_DESCRIPTION OF THE TASK:_ Look through the data below for the line with "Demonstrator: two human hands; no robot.", and transcribe it exactly together with each line after it up to and including the line with "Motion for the". Give nothing else.

_DATA SEGMENT:_

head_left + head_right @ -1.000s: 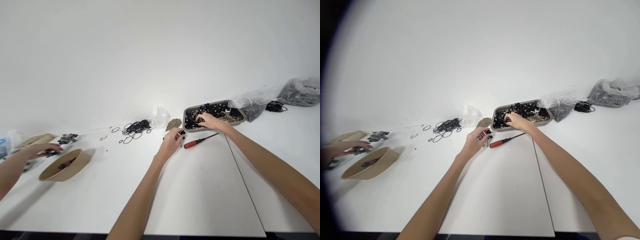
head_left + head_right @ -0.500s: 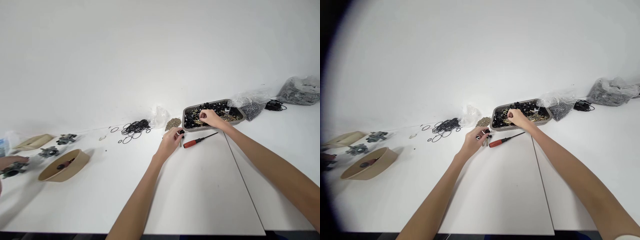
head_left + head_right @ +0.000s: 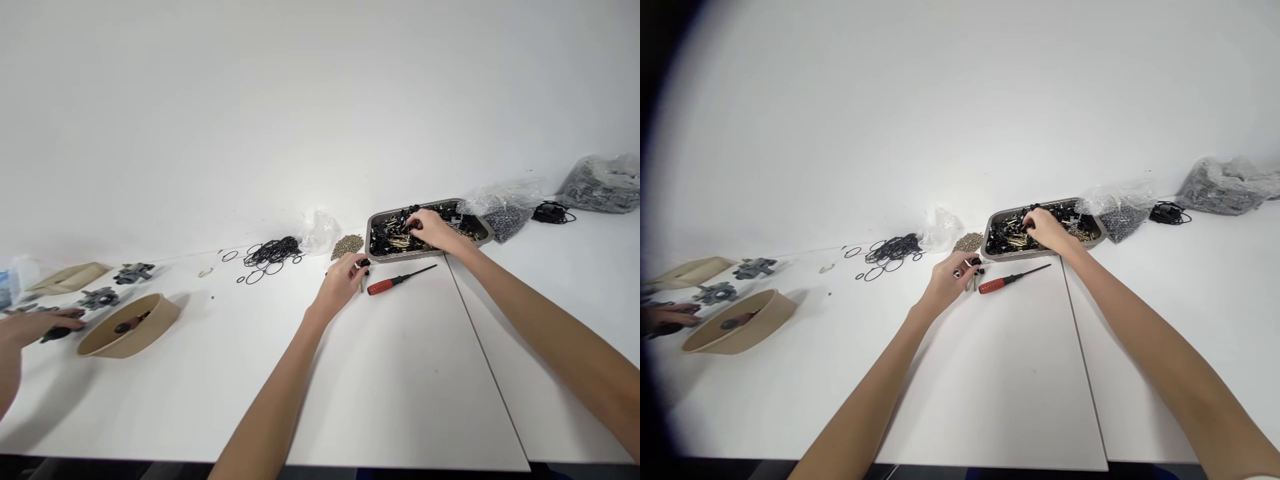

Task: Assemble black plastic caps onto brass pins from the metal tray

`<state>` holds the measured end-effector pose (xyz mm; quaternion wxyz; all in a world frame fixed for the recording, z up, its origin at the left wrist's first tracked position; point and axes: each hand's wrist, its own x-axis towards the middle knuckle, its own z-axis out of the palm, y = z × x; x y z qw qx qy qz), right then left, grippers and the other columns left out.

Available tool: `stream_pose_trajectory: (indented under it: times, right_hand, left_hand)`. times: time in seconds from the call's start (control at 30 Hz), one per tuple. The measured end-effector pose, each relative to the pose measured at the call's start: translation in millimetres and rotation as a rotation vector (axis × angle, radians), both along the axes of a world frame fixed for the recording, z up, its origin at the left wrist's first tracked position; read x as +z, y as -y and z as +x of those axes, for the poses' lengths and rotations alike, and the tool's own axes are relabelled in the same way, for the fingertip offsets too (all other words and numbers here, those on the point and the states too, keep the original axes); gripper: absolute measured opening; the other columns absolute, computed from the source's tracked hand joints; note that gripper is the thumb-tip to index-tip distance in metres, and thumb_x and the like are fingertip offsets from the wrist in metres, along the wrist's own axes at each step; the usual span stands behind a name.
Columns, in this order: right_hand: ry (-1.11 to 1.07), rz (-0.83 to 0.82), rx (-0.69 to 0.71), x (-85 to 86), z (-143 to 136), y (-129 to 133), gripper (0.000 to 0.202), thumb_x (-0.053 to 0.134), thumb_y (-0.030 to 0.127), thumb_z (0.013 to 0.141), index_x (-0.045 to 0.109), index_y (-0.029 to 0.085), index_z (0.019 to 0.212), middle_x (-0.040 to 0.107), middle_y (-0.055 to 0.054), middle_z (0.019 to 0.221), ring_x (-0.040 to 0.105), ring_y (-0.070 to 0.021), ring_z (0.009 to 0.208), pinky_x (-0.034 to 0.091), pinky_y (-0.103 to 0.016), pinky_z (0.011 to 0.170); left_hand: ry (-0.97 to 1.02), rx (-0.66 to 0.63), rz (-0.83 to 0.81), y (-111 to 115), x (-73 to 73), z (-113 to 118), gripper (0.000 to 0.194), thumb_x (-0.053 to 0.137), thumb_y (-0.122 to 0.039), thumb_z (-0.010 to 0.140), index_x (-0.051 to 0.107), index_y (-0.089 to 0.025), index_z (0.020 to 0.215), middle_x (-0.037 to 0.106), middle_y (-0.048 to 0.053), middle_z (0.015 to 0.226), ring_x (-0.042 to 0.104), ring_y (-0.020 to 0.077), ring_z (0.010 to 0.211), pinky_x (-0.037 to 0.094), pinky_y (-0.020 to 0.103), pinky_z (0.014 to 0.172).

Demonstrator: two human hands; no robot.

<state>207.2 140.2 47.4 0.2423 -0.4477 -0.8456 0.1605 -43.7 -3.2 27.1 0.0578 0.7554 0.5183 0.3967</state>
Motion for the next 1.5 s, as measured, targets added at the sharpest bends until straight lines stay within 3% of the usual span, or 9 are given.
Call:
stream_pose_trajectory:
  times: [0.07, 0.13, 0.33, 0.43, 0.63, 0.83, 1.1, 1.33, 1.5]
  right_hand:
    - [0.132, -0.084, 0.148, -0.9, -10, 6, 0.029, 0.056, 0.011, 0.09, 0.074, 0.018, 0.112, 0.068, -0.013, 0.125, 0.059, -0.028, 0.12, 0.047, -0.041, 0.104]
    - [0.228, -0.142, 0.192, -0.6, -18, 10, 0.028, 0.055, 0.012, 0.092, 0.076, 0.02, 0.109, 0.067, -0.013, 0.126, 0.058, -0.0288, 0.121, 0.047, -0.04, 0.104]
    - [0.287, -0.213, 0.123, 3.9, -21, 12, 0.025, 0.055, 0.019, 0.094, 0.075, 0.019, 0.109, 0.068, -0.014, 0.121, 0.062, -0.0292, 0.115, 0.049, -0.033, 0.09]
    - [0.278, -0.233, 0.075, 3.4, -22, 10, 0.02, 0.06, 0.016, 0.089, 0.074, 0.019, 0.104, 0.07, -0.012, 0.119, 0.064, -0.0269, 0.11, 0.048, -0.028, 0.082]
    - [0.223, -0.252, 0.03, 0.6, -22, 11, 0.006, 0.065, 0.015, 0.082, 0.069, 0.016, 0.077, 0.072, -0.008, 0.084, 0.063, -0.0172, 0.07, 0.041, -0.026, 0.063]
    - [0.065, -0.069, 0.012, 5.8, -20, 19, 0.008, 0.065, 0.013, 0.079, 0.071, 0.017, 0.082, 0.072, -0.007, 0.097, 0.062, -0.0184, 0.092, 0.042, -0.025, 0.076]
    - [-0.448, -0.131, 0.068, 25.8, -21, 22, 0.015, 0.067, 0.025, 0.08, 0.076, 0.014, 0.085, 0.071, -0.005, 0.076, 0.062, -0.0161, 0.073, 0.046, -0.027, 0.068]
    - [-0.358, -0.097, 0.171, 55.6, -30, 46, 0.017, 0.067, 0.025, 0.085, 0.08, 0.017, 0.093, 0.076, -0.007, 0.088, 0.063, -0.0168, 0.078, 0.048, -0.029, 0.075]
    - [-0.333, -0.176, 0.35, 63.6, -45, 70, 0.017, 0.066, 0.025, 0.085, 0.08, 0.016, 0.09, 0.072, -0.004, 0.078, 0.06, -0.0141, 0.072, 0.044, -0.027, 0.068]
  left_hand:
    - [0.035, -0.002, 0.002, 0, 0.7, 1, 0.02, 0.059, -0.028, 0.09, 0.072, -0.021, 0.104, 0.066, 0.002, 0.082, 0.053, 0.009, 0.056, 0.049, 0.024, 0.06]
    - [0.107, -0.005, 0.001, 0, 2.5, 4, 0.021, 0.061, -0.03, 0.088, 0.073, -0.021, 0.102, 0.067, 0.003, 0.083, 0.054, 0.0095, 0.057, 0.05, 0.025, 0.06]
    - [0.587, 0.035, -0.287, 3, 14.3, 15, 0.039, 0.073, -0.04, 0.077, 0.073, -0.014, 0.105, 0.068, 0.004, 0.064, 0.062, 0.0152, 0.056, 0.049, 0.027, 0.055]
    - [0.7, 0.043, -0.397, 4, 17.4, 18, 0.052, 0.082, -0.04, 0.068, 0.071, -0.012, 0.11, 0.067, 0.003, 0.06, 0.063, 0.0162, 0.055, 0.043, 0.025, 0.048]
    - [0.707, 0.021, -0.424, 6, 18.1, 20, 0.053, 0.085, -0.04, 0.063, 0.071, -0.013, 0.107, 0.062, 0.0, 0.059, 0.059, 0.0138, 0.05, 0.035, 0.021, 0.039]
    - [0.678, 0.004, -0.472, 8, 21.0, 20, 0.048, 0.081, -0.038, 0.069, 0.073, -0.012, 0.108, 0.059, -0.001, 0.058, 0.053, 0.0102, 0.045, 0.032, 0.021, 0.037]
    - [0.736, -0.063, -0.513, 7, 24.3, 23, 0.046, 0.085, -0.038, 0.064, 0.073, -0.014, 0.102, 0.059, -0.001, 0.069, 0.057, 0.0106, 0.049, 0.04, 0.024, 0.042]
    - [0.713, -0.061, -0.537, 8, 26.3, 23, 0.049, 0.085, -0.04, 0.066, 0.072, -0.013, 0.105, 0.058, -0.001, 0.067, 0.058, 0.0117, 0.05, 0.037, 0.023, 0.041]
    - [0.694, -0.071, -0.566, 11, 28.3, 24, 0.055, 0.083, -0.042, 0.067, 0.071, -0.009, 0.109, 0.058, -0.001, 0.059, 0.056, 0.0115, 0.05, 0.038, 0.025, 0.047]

_EXPECTED ANSWER:_
Demonstrator: two human hands; no robot.

<state>207.2 140.2 47.4 0.2423 -0.4477 -0.8456 0.1605 -43.7 -3.2 27.1 0.0578 0.7554 0.5183 0.3967</state>
Motion for the next 1.5 s, as measured, targets added at the sharpest bends until straight lines stay within 3% of the usual span, or 9 are given.

Work on this exercise is complete.